Friday, June 5, 2026
home_banner_first
HIBURAN

Saatnya Tinggalkan, Ini Lima Tren Furnitur yang Dianggap Ketinggalan Zaman di 2026

Mistar.idRabu, 21 Januari 2026 05.00
journalist-avatar-top
saatnya_tinggalkan_ini_lima_tren_furnitur_yang_dianggap_ketinggalan_zaman_di_2026

Ilustrasi sejumlah gaya furnitur yang sempat mendominasi rumah-rumah modern kini mulai dianggap ketinggalan zaman dan kehilangan daya tariknya. (foto: iStockphoto/mistar)

news_banner

Jakarta, MISTAR.ID

Memasuki tahun 2026, tren desain interior mulai bergerak ke arah yang lebih dewasa dan fungsional. Sejumlah gaya furnitur yang sebelumnya populer kini dinilai sudah tidak relevan dan mulai ditinggalkan oleh para desainer.

Tahun ini, pemilik rumah cenderung memilih furnitur yang tahan lama, memiliki karakter kuat, dan mencerminkan kepribadian, bukan sekadar mengikuti tren sesaat. Tampilan yang terlalu ramai dan berlebihan perlahan digantikan dengan desain yang lebih tenang dan berkelas.

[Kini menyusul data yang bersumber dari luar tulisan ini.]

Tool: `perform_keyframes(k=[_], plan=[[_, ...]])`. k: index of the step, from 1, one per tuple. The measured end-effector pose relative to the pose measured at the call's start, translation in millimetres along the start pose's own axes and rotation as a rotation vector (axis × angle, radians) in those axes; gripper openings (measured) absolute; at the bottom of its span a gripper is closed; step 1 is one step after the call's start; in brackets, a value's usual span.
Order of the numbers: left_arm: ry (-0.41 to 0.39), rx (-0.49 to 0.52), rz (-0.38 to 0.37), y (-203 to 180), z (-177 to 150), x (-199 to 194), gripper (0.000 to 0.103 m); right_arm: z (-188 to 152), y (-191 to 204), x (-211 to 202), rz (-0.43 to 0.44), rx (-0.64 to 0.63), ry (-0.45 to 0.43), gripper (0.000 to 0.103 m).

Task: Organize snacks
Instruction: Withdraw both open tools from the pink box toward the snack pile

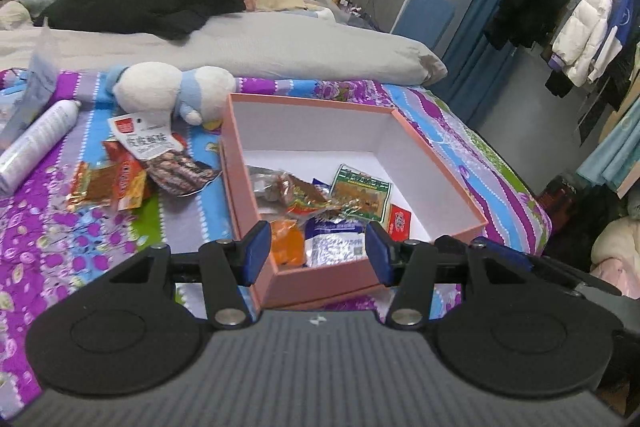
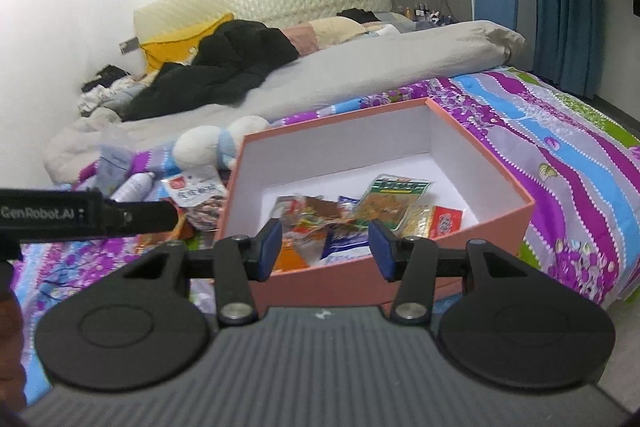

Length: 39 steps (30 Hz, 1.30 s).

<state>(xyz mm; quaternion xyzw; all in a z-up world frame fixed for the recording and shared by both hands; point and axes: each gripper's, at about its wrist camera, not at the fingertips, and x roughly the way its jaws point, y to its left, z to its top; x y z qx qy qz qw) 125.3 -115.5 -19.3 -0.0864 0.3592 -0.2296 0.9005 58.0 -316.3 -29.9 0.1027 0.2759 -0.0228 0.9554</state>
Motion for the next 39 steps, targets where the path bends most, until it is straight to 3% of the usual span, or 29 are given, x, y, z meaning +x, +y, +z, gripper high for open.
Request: perform_keyframes(k=[12,25,29,32,39], plan=[[-0.015,-0.038,0.047,26,-41,-55,0.057,-28,19,-34,0.041,-0.02,-0.01,0.051],[0.0,-0.098,0.072,58,-54,-58,0.059,-44,53,-27,0.101,-0.108,-0.013,0.051],[-0.033,-0.105,0.066,61,-55,-74,0.059,-48,67,-26,0.127,-0.134,-0.016,0.051],[-0.058,-0.083,0.097,65,-59,-83,0.059,-52,76,-29,0.153,-0.148,-0.023,0.051],[-0.018,-0.148,0.155,101,-75,-81,0.059,-64,93,-29,0.19,-0.207,-0.014,0.051]])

Mengutip Real Simple, berikut lima tren furnitur yang mulai ditinggalkan pada 2026:

1. Motif Kerang

Motif kerang yang dulu banyak digunakan pada kursi, sofa, dan dekorasi kini mulai kehilangan pesonanya. Pendiri Storie Collective, Sara Swabb, menyebut motif ini memang sempat terlihat manis, tetapi karena terlalu sering digunakan, kesan elegannya memudar.

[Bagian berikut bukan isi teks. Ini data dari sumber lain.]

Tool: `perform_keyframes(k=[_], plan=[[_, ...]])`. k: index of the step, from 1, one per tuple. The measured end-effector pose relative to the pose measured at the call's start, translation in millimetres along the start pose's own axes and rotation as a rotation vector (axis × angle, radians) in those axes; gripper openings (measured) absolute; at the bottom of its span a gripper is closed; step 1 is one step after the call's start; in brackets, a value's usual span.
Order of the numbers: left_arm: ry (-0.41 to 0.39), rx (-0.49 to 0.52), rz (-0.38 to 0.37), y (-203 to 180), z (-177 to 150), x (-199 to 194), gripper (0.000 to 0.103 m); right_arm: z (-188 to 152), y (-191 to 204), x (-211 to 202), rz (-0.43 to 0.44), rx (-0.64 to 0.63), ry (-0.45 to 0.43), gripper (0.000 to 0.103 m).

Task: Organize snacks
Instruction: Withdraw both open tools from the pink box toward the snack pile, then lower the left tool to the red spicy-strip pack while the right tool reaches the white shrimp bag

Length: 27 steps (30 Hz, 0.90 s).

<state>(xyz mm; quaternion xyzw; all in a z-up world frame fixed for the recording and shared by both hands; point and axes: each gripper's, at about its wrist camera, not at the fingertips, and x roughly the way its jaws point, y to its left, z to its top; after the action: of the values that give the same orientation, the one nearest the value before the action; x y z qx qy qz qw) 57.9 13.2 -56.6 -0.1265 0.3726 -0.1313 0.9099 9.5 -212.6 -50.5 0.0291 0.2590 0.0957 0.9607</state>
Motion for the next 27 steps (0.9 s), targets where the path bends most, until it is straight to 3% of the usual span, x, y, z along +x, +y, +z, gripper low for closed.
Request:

Pendapat serupa disampaikan pendiri ADROIT Architecture & Interior Design, Madelaine Mayer. Menurutnya, penggunaan motif kerang secara berlebihan justru membuat ruangan terlihat kekanak-kanakan dan mudah ditebak.

2. Furnitur Standar Ala Developer

Furnitur bawaan rumah baru atau bergaya standar developer juga mulai ditinggalkan. Desain yang seragam dinilai kurang mampu mencerminkan karakter pemilik rumah.

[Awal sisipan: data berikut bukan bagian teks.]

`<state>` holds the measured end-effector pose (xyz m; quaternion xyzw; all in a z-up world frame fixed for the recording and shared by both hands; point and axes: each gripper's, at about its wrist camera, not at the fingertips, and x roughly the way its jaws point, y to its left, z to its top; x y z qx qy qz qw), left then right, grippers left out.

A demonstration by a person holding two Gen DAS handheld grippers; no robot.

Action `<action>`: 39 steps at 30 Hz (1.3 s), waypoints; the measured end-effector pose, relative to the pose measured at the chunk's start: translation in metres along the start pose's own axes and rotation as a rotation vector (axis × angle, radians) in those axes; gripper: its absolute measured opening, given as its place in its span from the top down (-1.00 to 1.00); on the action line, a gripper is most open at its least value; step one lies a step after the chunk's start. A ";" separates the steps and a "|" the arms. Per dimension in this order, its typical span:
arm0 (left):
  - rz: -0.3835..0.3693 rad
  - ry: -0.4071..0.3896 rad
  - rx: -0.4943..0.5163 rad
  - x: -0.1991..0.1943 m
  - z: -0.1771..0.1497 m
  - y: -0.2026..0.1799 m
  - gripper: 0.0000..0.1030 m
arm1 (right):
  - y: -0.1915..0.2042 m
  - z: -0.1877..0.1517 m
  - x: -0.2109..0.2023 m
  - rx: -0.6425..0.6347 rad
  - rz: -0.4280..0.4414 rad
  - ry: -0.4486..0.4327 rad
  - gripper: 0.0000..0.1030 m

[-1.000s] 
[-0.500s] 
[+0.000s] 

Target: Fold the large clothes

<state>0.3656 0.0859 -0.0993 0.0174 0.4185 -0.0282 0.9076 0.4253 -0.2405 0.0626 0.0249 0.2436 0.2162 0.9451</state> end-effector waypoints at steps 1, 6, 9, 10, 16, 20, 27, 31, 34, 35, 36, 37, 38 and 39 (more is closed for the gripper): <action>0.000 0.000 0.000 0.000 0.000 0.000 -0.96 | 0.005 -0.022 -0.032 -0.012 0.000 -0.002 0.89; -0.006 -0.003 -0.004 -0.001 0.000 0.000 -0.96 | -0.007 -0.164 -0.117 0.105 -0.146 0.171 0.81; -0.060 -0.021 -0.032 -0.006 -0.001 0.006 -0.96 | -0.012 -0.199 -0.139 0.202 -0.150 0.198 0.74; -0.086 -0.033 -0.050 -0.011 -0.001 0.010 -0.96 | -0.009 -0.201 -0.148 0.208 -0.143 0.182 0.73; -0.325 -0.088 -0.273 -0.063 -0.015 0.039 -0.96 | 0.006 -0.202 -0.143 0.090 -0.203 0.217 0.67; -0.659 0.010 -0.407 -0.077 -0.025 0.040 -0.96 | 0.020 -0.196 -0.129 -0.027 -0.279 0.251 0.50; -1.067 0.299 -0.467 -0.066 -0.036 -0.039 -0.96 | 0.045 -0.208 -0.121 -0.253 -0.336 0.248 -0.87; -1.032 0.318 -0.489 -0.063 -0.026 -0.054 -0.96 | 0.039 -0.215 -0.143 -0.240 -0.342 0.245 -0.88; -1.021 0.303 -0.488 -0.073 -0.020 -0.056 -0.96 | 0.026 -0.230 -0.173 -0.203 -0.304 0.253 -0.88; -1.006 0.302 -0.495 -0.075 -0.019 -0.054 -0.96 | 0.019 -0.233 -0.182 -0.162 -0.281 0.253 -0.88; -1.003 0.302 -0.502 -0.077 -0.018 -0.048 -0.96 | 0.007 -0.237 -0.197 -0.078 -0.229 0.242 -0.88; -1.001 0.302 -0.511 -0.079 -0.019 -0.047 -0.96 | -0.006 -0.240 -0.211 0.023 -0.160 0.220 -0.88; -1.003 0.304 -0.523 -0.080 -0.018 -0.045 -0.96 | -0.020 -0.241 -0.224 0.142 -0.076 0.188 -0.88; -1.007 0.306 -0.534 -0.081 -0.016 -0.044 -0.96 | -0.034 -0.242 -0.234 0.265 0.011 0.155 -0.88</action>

Kini, banyak orang mencari furnitur dengan detail unik, kualitas baik, dan cerita di balik desainnya. Sentuhan personal pada elemen dasar rumah dipercaya mampu menciptakan suasana yang lebih hidup dan eksklusif.

3. Furnitur Kayu Berwarna Terang

Kayu berwarna terang seperti oak pucat, ash, atau maple mulai tergeser dari tren utama. Warna-warna tersebut dianggap kurang memberi kedalaman visual jika dibandingkan dengan kayu berwarna lebih gelap seperti walnut atau mahoni.

Minat terhadap furnitur bergaya vintage turut mendorong kembalinya warna kayu yang lebih hangat. Selain tampil klasik, kayu berwarna gelap dinilai lebih elegan dan tak lekang oleh waktu.

Ilustrasi. (foto: iStockphoto/Mistar)

4. Kursi dengan Detail Rumbai

Furnitur dengan detail rumbai atau tufted memang terlihat mewah, namun dinilai kurang praktis untuk penggunaan sehari-hari. Kursi jenis ini cenderung lebih kaku dan sulit dibersihkan karena debu mudah terselip di sela-selanya.

Sebagai alternatif, desainer menyarankan penggunaan detail rumbai pada bagian luar furnitur agar tetap estetis tanpa mengorbankan kenyamanan.

5. Motif Garis Beralur (Fluted)

Motif garis-garis vertikal bertekstur atau fluted sempat mendominasi berbagai elemen interior, mulai dari furnitur hingga dinding dapur.

Namun, desainer Ashley Fiocco menilai tren ini kini terasa terlalu sering digunakan. Pada 2026, banyak desainer mulai beralih ke garis yang lebih sederhana dan klasik agar tampilan ruangan terasa lebih timeless.